The above code uses a timer to enforce a timeout on doSomething(). The TimerTask contains an (implicit) instance reference to the outer class. Thus as long as the TimerTask exists the instance of MyClass may not be GC'ed. Unfortunately the Timer may keep cancelled TimerTasks around until their scheduled timeout has expired! That would leave the program 5 minutes with a dangling reference to the MyClass instance during which it can not get collected! It's a temorary memory leak. A better TimerTask would override the cancel() method and null the reference there. It requires slightly more code.
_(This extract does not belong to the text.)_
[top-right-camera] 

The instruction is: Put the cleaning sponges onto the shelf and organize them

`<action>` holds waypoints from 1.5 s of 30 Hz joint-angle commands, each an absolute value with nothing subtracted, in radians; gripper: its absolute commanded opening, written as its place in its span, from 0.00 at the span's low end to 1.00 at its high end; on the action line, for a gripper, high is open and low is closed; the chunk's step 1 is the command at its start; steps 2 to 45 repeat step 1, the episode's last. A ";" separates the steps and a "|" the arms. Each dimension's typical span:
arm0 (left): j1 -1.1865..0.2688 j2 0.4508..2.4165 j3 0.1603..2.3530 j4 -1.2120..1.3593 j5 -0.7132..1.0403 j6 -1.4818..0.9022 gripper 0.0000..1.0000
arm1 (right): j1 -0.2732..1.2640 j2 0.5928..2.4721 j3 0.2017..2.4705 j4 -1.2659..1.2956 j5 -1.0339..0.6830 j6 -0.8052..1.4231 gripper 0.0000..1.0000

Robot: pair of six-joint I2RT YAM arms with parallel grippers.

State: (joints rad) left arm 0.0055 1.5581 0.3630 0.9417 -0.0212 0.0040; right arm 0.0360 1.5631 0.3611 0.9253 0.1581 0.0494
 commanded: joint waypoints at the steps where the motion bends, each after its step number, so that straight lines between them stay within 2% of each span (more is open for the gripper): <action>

TimerTask task = new Job(this);
timer.schedule(task, 300000L);

try {
	doSomething();
} finally {
	task.cancel();
}


static class Job extends TimerTask {
	private volatile MyClass callback;

	public Job(MyClass callback) {
		this.callback = callback;
	}

	public boolean cancel() {
		callback = null;
		return super.cancel();
	}

	public void run() {
		MyClass cb = callback;
		if (cb == null) return;
		cb.timeout();
	}
}

Holding strong references to ClassLoaders and unflushable caches

In a dynamic system like an application server or OSGI, you should take good care not to prevent ClassLoaders from garbage collection. As you undeploy and redeploy individual applications in an application server you create new class loaders for them. The old ones are unused and should be collected. Java isn't going to let that happen if there is a single dangling reference from container code into your application code.

As various libraries are used throughout an enterprise application, that directly means that libraries should do their very best not to hold involuntary strong references to objects (and thus their class loaders).

This is not easy. Classes like java.beans.Introspector from the JDK or org.apache.commons.beanutils.PropertyUtils from Apache BeanUtils or org.springframework.beans.CachedIntrospectionResults from Spring implement caches to speed up their inner workings. They keep strong references to classes you pass them for analysis. Fortunately they provide methods to flush their caches. But finding all classes that may have internal caches and flushing them at the right time is a near to impossible job for the developer.

If you happen to use org.apache.commons.el.BeanInfoManager from Apache Commons EL you probably have a leak. This ancient class keeps a cache of strong references that only ever grows until out of memory. And it has no flush method. Even Tomcat had to implement a workaround involving reflection to clean it.

It would be much better if these libraries just used soft or weak references in the first place. A quick reminder:

Soft and weak references basically differ in the point in time when they are nulled.

Only if the library just caches objects from its own packages (with no external references), it may be fine not to use these special references and just use normal references.

Using soft or weak references also helps the runtime behaviour of your application: if memory gets tight, the last thing you want to spend memory on is caches. So the garbage collector will reclaim the memory used by caches if necessary. A bad example here is JBoss' SQL statement cache: it's compeletely static and can use a lot of memory, even when that is tight. Another bad example is JBoss' authentication cache.

Also every static cache must always provide a simple way to flush its contents. It's the nature of a (clean)cache (as opposed to e.g a write cache) that its contents are not valuable and can be safely discarded at any time. The limits of the cache are another trap. Caches should never grow large, and never cache objects for too long. A really bad example here is the default settings for the JDK DNS cache (it completely ignores DNS record lifetimes, and stores negative lookups forever in an unbounded list). Your API documentation should state if and when caching happens. This also helps the user to estimate runtime performance.